Сколько смысла было вложено в этот простой вопрос! Сколько надежды и страха перед отказом! И Хельга не смогла устоять перед соблазном. Она притянула его ближе и коснулась тонких губ мужчины своими губами. Змеиные зрачки медленно расширились, дыхание сбилось, а в следующий миг Хаашим подхватил её на руки, заставив испуганно вскрикнуть, и исступлённо впился глубоким поцелуем в согласно приоткрытые губы.
…Их путь до огромной кровати в хозяйской спальне можно было проследить по разбросанной в нетерпении одежде. Хельга, смущённо краснея, прикрывала одной рукой упругую грудь, а второй пыталась удержать на бёдрах кружевные трусики. Хаашим понял, что слишком торопится и, нависнув над женщиной, принялся с упоением целовать её мягкие, податливые губы, словно давал обещание, что всё будет хорошо и он не причинит ей боли. Ему нравилось вторгаться в её рот жадным языком, исследовать, ловить юркий язычок Хельги и, настигая, сплетаться с ним в изумительной ласке. Эсса Хайат никогда не позволяла себе подобной «распущенности», так что поцелуи жениха и невесты были сколь возможно целомудренными, даже робкими, тогда как Хельга отвечала на ласки Хаашима со страстностью, какую сложно было заподозрить в обычно сдержанной и строгой женщине.
– Хелгхаа… – прошептал он. – Пока ещё есть время одуматься. Остановится.
Кому это говорил Хаашим? Действительно ли боялся за последствия их безумства для Хельги или же уговаривал себя? Но она лишь хрипло рассмеялась:
– Почему все так стремятся мне указывать? Я хочу этого, Хаашим. Хочу тебя, а что будет дальше – уже не важно. Ты же помнишь мой герб, верно? Я кошка, что гуляет сама по себе.
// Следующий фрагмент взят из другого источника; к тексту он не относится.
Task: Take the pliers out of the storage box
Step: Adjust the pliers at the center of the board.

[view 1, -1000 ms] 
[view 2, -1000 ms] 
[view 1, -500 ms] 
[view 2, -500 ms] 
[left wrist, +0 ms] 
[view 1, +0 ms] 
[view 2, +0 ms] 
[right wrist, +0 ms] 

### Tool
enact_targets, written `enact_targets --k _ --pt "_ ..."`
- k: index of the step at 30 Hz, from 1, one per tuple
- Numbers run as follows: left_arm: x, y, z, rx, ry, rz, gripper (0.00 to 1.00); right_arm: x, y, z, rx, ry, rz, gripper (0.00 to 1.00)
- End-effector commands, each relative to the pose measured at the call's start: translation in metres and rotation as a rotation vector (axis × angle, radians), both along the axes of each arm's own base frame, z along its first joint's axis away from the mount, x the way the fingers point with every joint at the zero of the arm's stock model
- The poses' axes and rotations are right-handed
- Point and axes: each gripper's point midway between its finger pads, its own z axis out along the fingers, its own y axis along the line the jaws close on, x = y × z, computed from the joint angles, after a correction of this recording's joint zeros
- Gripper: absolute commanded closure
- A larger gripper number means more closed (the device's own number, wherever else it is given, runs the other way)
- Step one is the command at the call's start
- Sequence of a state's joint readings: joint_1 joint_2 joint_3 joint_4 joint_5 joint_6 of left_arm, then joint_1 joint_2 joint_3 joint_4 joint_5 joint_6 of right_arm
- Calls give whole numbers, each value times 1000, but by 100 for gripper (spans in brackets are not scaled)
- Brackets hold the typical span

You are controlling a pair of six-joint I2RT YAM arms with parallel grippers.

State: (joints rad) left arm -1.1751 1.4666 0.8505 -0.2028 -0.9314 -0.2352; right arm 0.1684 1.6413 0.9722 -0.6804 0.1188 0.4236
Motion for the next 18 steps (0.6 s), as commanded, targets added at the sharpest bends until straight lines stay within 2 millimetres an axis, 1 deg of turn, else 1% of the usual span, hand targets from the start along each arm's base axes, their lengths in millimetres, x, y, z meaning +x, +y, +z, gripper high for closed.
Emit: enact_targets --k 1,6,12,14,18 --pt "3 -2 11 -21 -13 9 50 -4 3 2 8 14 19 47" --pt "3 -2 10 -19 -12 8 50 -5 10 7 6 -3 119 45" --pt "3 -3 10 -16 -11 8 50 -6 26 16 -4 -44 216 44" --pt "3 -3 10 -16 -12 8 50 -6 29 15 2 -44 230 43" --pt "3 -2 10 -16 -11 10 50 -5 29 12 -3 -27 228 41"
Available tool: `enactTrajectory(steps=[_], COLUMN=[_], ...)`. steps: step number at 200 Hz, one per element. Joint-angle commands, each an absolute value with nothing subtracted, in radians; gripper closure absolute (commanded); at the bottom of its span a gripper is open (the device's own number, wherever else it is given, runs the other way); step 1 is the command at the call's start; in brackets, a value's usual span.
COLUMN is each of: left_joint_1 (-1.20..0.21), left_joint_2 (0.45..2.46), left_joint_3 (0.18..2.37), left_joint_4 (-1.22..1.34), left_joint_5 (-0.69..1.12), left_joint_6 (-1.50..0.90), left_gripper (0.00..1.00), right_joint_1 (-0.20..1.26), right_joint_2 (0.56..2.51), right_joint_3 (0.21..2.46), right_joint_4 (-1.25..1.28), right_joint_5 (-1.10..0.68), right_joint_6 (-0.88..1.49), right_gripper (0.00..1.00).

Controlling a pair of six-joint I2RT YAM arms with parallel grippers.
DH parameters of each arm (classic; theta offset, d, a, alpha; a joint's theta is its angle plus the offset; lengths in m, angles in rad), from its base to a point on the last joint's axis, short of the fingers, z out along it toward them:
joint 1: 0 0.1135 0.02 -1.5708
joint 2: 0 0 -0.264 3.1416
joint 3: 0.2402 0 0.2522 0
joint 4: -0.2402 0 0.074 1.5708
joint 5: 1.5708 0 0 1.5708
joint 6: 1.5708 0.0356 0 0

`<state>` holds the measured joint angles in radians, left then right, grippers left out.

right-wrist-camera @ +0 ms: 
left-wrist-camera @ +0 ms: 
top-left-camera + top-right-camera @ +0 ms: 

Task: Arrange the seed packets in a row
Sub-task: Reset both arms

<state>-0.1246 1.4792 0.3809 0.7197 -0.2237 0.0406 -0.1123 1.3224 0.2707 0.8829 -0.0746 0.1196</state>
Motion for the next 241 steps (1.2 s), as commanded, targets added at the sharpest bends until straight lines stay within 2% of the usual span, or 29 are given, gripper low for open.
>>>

– Но эта милая кошечка могла бы выбрать любого другого… – Слова, острые, словно осколки зеркала, отражающего его истинную суть, ранят изнутри, их очень сложно произнести, но он уже пьян этими запретными поцелуями, запахом трав, исходящим от её кожи, мягкостью светлых волос, струящихся сквозь пальцы… и продолжал упрямо, словно хотел разрушить этот хрустальный замок из лжи и подлости:
– Не такого уродливого раба, как я.
Серые глаза гневно сверкнули и Хаашиму показалось, что перед ним не слабая человеческая женщина, но гордая, сильная эсса.
– Я выбрала того мужчину, которого считаю достойным.
Голова закружилась, сердце совершило невозможный кульбит, подпрыгнув к самому горлу, а в следующий момент Хаашим с глухим стоном опрокинул Хельгу на мягкие подушки, жадно целуя. Его ладони исследовали плавные изгибы её тела, каждое прикосновение к жемчужно-белой коже заставляло огонь, бушующий внутри, разгораться всё ярче. Горячее дыхание хсаши согрело шею Хельги, изящную и тонкую, чтобы миг спустя его жёсткие губы запечатлели на ней свою печать. Хельга дрожала от вожделения и нетерпения, комкая в пальцах тонкие простыни, и наслаждалась этими изысканными ласками. Никогда прежде она не представляла, что близость с мужчиной может быть столь упоительной, чем-то большим, нежели те механические действия, что совершали они с супругом в постели!
Хаашим покрывал мелкими, торопливыми поцелуями её плечи, лизнув ямочку ключиц, чтобы потом нырнуть в ложбинку между грудей женщины, отчего она сладко вздохнула. Играя, дразня чувствительные соски языком и губами, Хаашим осторожно отвёл руку Хельги и сквозь тонкое бельё погладил её лоно, вызвав новую волну дрожи и тихий стон. Под его настойчивыми пальцами очень скоро стало горячо и влажно, Хельга металась, словно в бреду, желая либо прекратить эту сладкую пытку, либо покориться ей полностью, утратив контроль. Хаашим с трудом сдерживался, чтобы не взять её прямо сейчас, так, как хотелось – грубо, резко… но нет. Он должен помнить, что от этой ночи, от того, как хорошо он сможет удовлетворить хозяйку, зависит его дальнейший статус. Однако думать об этом становилось всё сложнее – она была такой мягкой, отзывчивой, беззащитной в его руках! И несчастный Хаашим окончательно потерялся в своих чувствах.